**About this task**
Transcribe exactly the line that contains "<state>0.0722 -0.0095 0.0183" and every line below it in the listing, through the last, and no other lines.

**Recorded information**
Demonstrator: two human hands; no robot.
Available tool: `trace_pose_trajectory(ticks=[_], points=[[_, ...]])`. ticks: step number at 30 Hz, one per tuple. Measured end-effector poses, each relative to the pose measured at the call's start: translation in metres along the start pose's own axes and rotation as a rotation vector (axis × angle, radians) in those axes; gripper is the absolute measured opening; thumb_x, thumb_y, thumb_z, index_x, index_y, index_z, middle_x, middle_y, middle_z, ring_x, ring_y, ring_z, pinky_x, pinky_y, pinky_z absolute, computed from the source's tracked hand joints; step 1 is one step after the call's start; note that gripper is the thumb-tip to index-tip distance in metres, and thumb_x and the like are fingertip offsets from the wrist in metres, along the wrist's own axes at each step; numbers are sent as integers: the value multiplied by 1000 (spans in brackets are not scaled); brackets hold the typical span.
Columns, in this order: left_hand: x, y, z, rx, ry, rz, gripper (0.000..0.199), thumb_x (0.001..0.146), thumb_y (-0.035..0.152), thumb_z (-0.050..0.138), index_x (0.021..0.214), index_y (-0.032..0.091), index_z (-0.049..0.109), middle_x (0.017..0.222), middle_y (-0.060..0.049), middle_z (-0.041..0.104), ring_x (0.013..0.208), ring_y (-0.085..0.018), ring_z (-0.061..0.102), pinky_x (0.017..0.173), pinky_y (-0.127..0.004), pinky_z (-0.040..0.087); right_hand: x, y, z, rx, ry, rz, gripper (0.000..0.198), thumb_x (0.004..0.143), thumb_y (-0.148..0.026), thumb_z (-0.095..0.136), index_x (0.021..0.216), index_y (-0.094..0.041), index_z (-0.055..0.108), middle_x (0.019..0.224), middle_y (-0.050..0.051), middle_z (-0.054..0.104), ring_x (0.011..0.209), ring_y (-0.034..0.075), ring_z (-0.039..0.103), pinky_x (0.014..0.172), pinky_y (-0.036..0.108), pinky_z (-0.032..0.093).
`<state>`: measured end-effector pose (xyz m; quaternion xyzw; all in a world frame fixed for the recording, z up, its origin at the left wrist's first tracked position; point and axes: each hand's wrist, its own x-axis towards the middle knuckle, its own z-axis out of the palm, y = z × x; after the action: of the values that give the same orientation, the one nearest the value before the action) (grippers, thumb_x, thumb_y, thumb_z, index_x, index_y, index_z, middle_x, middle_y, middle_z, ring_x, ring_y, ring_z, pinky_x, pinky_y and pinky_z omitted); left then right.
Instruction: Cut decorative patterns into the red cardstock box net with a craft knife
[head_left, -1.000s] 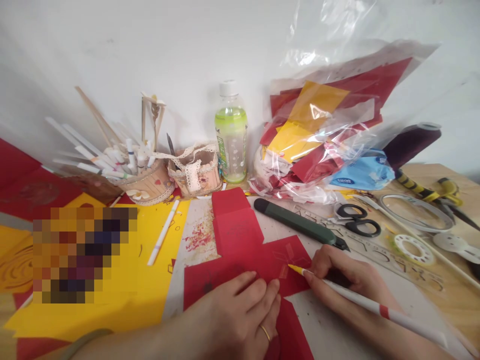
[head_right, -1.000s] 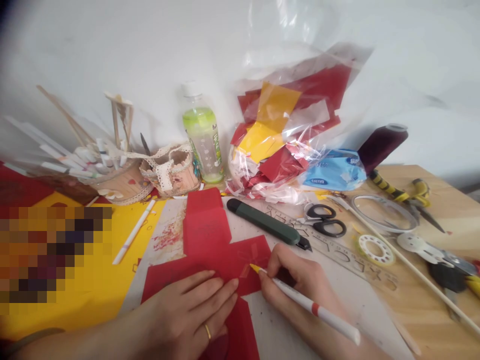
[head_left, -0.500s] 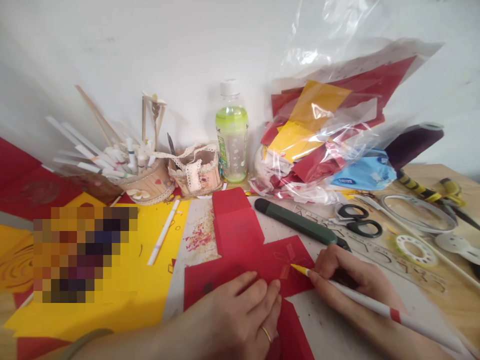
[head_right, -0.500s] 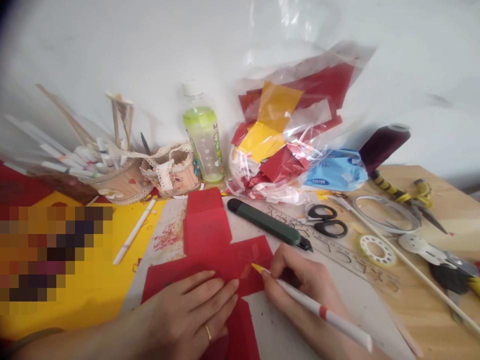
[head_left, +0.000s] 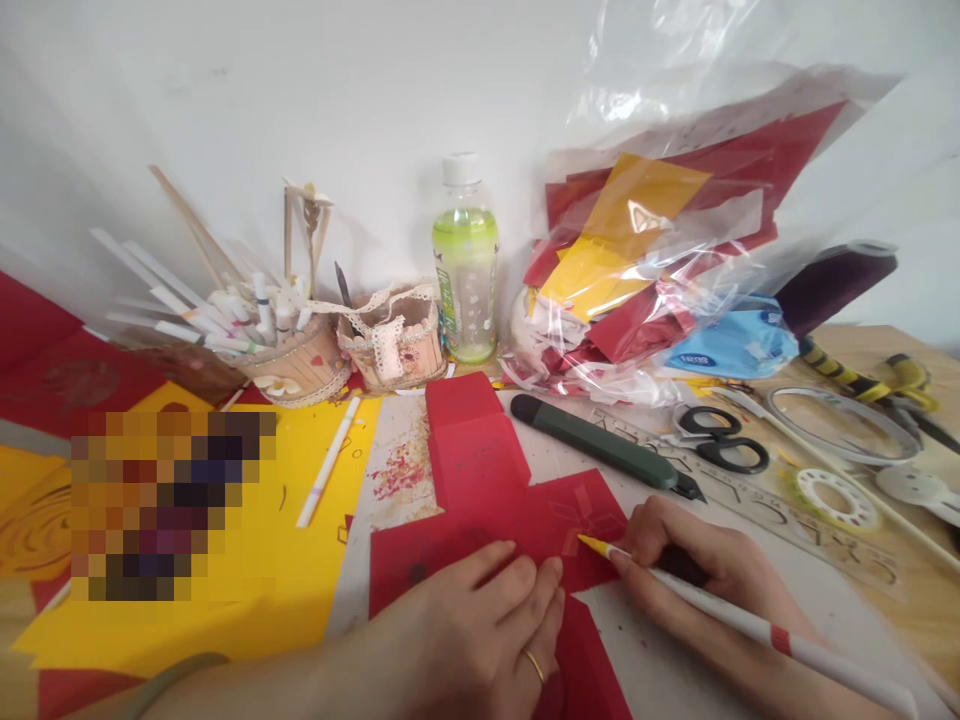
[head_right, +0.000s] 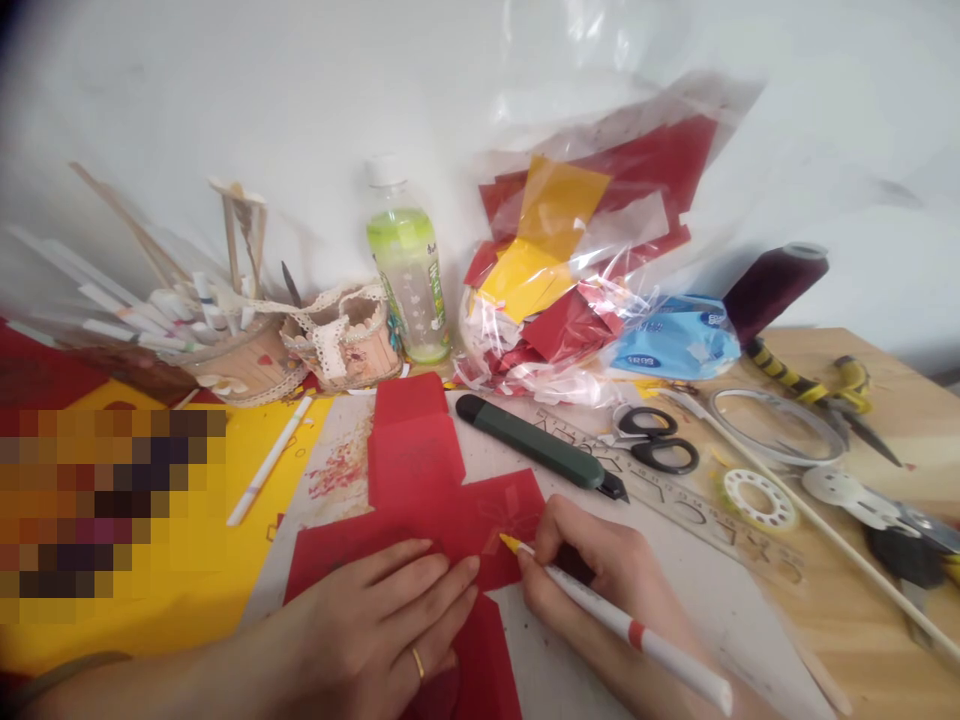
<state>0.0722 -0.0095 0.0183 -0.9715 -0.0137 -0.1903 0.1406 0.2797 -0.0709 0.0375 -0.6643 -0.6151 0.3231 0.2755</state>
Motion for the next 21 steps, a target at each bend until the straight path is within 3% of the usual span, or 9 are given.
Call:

**Problem solution**
<state>0.0722 -0.0095 0.0183 -0.9715 -0.0137 -0.1903 0.1406 0.2797 -0.0709 0.0375 -0.6643 -0.6151 0.3231 0.2755</state>
Motion for the next 21 steps, a target at each bend until the straight path is within 3% of the usual span, or 9 are given.
Call:

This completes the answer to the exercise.